Генерал Дорогин явился к министру взволнованный и несколько растерянный. Громко поздоровался, сбивчиво начал докладывать:

— Товарищ маршал, по вашему приказанию...

— Давайте-ка сюда дело. Садитесь, — перебил его министр. — Вы проверяли факты?

— Все точно, товарищ маршал, — доложил генерал, продолжая стоять по стойке «смирно» и теряясь в догадках, чем все это обернется.

Министр внимательно прочитал все документы, ни разу не взглянув на генерала и не задав ни одного вопроса. Кончил читать, потянулся к чернильнице за ручкой и бросил на генерала короткий взгляд исподлобья.

— Летчик все еще под арестом?

— По сегодняшним сведениям из округа, да.

— Надо же так, — покачал головой министр. — Горячая голова, молодое сердце.
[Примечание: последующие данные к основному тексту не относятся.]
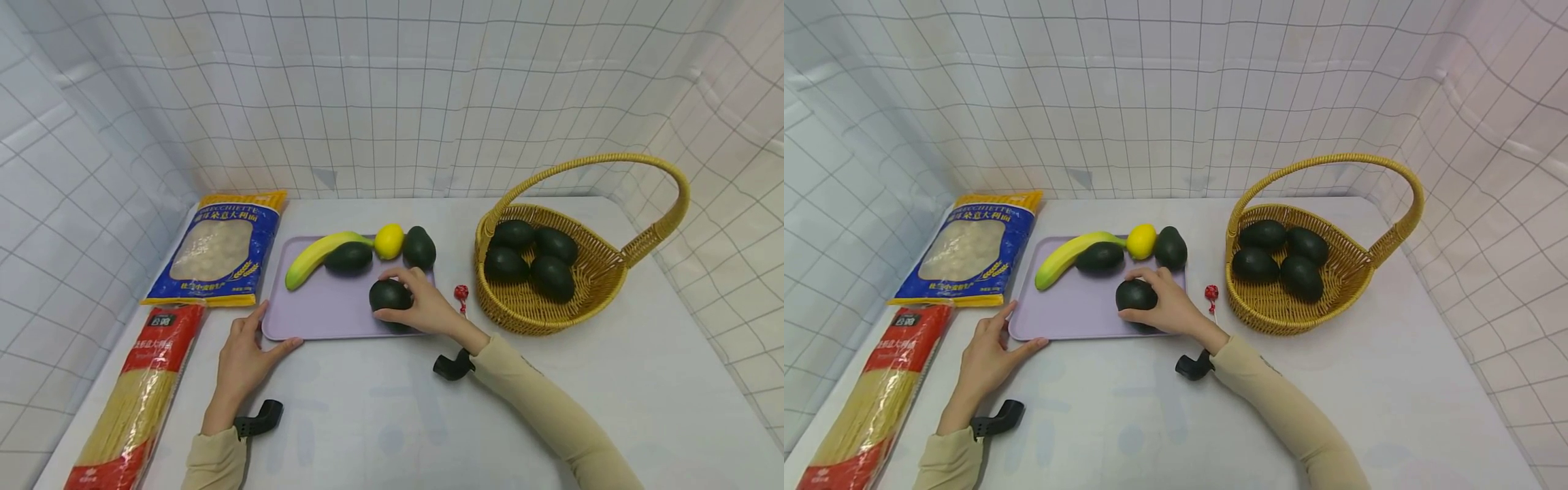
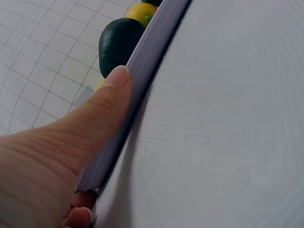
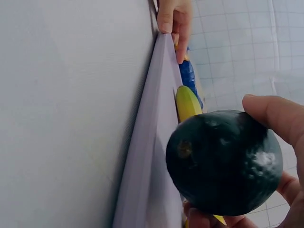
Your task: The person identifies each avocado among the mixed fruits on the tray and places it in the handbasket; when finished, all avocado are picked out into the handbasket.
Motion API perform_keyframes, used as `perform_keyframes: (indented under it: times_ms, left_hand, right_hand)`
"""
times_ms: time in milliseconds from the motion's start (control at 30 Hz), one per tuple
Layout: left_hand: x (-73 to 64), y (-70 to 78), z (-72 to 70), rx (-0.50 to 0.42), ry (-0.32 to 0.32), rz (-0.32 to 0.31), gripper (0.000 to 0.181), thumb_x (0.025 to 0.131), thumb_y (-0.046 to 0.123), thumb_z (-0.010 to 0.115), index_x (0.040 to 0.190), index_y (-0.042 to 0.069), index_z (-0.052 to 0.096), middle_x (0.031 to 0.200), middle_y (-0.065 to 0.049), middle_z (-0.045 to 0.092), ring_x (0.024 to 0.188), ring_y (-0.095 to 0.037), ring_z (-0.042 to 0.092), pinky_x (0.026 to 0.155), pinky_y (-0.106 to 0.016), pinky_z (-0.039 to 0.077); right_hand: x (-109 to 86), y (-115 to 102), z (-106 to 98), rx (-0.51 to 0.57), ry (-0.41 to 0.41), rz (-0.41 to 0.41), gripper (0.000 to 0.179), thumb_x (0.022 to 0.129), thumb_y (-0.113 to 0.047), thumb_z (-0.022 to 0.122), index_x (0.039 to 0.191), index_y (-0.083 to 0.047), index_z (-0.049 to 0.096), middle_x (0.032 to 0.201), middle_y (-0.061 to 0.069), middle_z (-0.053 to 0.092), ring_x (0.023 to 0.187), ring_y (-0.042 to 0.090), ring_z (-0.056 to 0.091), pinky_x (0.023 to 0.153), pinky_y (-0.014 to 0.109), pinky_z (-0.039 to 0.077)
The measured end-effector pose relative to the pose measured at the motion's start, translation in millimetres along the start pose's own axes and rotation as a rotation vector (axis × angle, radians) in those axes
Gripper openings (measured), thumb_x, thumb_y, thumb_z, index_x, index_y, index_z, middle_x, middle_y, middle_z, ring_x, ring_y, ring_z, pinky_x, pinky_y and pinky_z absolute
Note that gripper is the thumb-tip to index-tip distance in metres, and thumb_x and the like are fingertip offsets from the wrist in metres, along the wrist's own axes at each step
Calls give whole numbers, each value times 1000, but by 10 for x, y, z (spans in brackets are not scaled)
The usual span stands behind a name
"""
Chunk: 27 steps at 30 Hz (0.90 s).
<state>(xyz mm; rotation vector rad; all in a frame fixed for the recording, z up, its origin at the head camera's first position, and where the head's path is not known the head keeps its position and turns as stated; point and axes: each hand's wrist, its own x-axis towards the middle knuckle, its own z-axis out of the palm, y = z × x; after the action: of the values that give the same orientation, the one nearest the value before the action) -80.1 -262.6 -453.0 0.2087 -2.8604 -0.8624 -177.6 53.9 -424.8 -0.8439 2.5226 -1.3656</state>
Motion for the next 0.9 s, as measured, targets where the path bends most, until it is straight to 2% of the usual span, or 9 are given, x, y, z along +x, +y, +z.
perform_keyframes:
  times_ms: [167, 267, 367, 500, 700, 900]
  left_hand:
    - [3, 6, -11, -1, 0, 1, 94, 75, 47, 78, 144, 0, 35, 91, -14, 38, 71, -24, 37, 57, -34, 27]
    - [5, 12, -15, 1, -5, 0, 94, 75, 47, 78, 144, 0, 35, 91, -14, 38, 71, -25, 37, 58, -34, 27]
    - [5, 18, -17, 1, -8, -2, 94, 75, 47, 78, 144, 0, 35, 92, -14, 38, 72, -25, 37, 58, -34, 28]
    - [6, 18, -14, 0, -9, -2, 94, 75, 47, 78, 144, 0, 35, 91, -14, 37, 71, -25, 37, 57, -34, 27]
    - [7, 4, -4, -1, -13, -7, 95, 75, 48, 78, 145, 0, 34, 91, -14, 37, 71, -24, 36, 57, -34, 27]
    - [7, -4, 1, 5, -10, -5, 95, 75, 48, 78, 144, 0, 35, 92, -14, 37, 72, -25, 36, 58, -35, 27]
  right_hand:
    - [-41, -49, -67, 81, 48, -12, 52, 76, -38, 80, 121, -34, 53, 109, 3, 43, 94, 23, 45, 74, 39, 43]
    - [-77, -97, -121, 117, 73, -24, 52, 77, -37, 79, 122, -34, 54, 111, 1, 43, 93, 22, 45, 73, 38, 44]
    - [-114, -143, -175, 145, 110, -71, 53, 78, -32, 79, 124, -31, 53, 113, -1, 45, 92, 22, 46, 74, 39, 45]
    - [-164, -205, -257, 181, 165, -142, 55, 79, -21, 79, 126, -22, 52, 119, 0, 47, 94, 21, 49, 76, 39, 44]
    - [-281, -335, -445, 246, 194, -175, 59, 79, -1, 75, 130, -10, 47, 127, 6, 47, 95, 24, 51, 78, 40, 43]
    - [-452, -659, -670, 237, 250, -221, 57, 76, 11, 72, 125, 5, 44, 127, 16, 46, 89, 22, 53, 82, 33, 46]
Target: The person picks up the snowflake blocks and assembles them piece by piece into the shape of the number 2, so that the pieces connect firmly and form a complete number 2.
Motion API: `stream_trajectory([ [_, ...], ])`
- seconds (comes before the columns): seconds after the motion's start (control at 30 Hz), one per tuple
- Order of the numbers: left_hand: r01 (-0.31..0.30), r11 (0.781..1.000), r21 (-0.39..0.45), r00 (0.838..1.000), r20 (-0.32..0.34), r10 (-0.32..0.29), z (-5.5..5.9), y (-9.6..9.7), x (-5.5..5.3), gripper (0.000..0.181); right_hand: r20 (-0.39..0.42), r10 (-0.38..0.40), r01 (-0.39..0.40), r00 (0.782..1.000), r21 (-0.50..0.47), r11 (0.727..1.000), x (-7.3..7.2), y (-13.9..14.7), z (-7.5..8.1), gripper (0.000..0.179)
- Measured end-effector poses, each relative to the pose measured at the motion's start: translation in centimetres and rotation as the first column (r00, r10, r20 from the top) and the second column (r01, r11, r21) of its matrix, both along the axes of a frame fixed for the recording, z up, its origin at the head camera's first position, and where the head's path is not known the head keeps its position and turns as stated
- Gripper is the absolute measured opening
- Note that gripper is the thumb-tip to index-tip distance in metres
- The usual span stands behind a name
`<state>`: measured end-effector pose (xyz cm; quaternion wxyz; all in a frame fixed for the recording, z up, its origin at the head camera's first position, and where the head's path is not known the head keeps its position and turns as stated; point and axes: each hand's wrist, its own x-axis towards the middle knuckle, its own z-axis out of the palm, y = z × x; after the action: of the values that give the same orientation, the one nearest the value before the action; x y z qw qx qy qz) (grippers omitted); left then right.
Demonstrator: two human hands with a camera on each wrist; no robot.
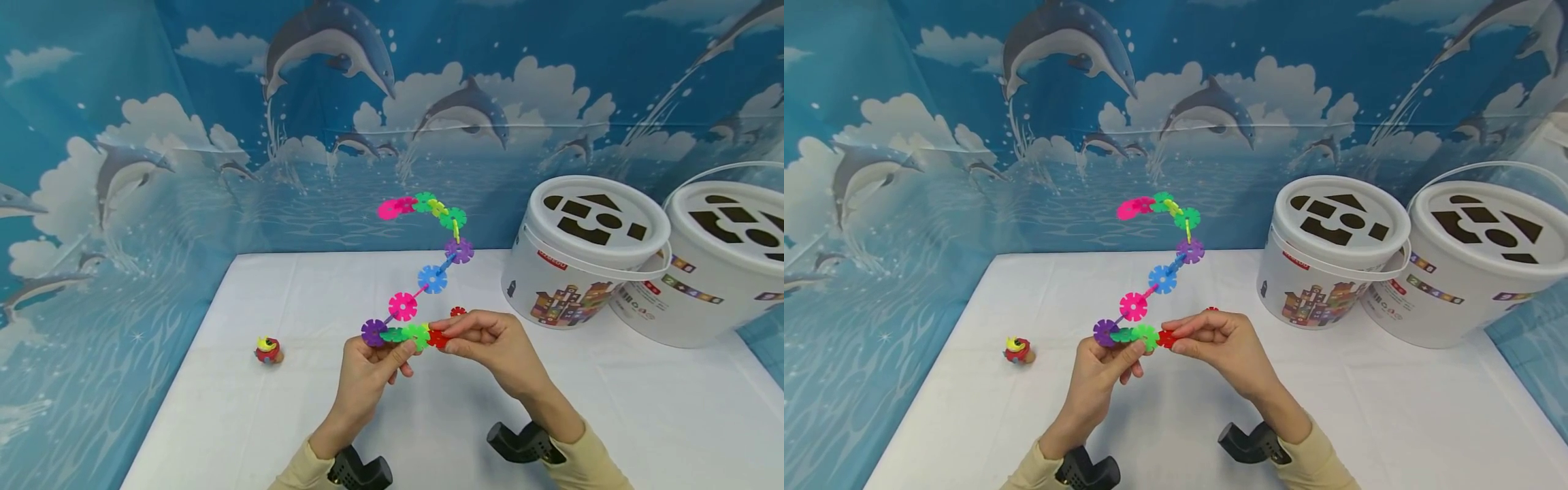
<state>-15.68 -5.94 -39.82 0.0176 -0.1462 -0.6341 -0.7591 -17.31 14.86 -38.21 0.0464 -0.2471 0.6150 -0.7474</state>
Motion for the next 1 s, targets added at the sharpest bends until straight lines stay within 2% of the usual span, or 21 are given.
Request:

Решил постоять за честь офицера... Нам, старикам, только и приходится ворчать да учить осторожности, а молодежь дерзает. Может, не всегда разумно, однако и не бесполезно. — И на первом листе дела летчика Медникова он неторопливо, четким и разборчивым почерком написал:

«Офицера пожурить. К полетам допустить».